As required by law, Cedar’s policy made exemptions for “valid medical or religious” reasons. Cedars established a very thorough exemption evaluation process through which a panel would grant an exemption only for a “recognized medical contraindication”. Hodges did not want to get the flu vaccine, despite not having any contraindications to the flu vaccine. Hodges and her doctor merely stated on the exemption form that Hodges has a “History of multiple allergies post-treatment for colorectal cancer with chemoradiation. Extreme unwell state results from injections and immunizations. No direct patient contact.” Hodges’ doctor stated in his deposition that he was not communicating that Hodges had a recognized contraindication to the flu vaccine.
Hodges submitted her form. She was informed that her form was illegible and that she would be suspended and terminated if she did not agree to get the flu vaccine. Hodges attempted to convince a variety of personnel that her exemption request was valid and should be granted. The panel denied her exemption request. Hodges’ doctor then attempted to persuade her to receive the vaccine. Hodges steadfastly refused and was terminated effective November 9, 2017.
Hodges filed a lawsuit against Cedars alleging: 1) disability discrimination; 2) failure to engage in the interactive process; 3) failure to accommodate a disability; 4) retaliation; 5) failure to take reasonable steps to prevent discrimination, harassment, and retaliation; and 6) wrongful termination. Cedars received summary judgment and Hodges appealed to the California Court of Appeal.
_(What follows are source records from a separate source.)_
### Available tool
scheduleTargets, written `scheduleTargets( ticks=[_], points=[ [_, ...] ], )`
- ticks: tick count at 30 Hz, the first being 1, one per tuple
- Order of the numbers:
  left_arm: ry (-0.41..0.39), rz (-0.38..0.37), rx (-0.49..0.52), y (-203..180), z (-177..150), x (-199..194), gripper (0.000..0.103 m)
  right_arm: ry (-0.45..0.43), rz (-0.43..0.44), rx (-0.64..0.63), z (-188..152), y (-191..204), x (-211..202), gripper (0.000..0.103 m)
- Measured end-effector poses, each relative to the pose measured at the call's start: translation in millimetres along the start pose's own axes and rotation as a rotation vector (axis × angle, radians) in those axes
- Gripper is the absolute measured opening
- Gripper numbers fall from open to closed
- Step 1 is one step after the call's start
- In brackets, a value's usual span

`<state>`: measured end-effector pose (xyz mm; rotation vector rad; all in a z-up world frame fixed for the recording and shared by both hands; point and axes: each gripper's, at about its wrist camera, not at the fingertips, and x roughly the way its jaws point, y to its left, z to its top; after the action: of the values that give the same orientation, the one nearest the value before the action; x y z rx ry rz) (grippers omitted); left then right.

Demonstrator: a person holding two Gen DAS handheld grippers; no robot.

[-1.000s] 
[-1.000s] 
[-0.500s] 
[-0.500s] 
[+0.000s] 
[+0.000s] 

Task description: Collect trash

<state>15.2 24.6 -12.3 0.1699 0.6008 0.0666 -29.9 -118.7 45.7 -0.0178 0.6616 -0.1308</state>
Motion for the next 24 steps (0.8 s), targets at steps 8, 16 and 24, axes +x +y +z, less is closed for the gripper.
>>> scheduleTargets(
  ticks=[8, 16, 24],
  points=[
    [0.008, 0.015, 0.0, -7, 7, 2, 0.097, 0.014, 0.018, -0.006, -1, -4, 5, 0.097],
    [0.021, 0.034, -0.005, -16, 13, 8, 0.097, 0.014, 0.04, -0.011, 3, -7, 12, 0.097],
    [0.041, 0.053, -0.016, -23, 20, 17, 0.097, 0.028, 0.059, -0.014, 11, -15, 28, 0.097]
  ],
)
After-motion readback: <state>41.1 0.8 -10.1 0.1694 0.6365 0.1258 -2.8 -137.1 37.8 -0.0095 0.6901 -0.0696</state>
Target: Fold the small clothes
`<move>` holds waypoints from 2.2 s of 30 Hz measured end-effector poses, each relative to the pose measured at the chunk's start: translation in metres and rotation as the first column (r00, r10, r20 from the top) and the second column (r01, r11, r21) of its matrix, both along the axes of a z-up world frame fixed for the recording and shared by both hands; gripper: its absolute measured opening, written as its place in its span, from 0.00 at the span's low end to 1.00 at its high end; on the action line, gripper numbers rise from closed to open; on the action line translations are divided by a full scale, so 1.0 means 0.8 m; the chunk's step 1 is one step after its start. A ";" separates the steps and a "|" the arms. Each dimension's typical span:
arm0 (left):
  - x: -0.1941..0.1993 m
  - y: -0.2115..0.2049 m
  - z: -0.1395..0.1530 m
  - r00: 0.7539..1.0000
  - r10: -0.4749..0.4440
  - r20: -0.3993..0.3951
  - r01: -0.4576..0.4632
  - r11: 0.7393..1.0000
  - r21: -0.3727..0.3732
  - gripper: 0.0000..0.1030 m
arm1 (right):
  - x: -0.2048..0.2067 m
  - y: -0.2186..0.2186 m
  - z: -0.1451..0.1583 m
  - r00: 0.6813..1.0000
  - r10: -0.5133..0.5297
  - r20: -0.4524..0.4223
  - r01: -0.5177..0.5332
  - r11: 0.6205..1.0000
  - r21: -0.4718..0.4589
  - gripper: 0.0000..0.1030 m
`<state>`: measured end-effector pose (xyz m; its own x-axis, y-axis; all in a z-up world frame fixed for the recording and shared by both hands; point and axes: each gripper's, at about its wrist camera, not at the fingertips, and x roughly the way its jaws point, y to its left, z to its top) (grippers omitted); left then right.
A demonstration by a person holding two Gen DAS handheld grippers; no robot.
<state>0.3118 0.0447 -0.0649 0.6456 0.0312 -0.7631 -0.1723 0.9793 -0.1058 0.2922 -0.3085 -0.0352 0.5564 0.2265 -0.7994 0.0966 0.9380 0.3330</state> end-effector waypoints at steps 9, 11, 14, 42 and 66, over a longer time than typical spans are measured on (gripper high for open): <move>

After a thorough review of the evidence, including depositions, declarations, and exhibits, the Court of Appeal decided that Hodges did not have a medically valid contraindication that constituted a disability. Even if she did, the Court of Appeal stated, Cedars terminated Hodges for a legitimate nondiscriminatory reason; noncompliance with a bona fide employer policy aimed at protecting and saving lives.
Hodges v. Cedars-Sinai Medical Center, 2023 WL 3558767 (Cal. Ct. Appeal).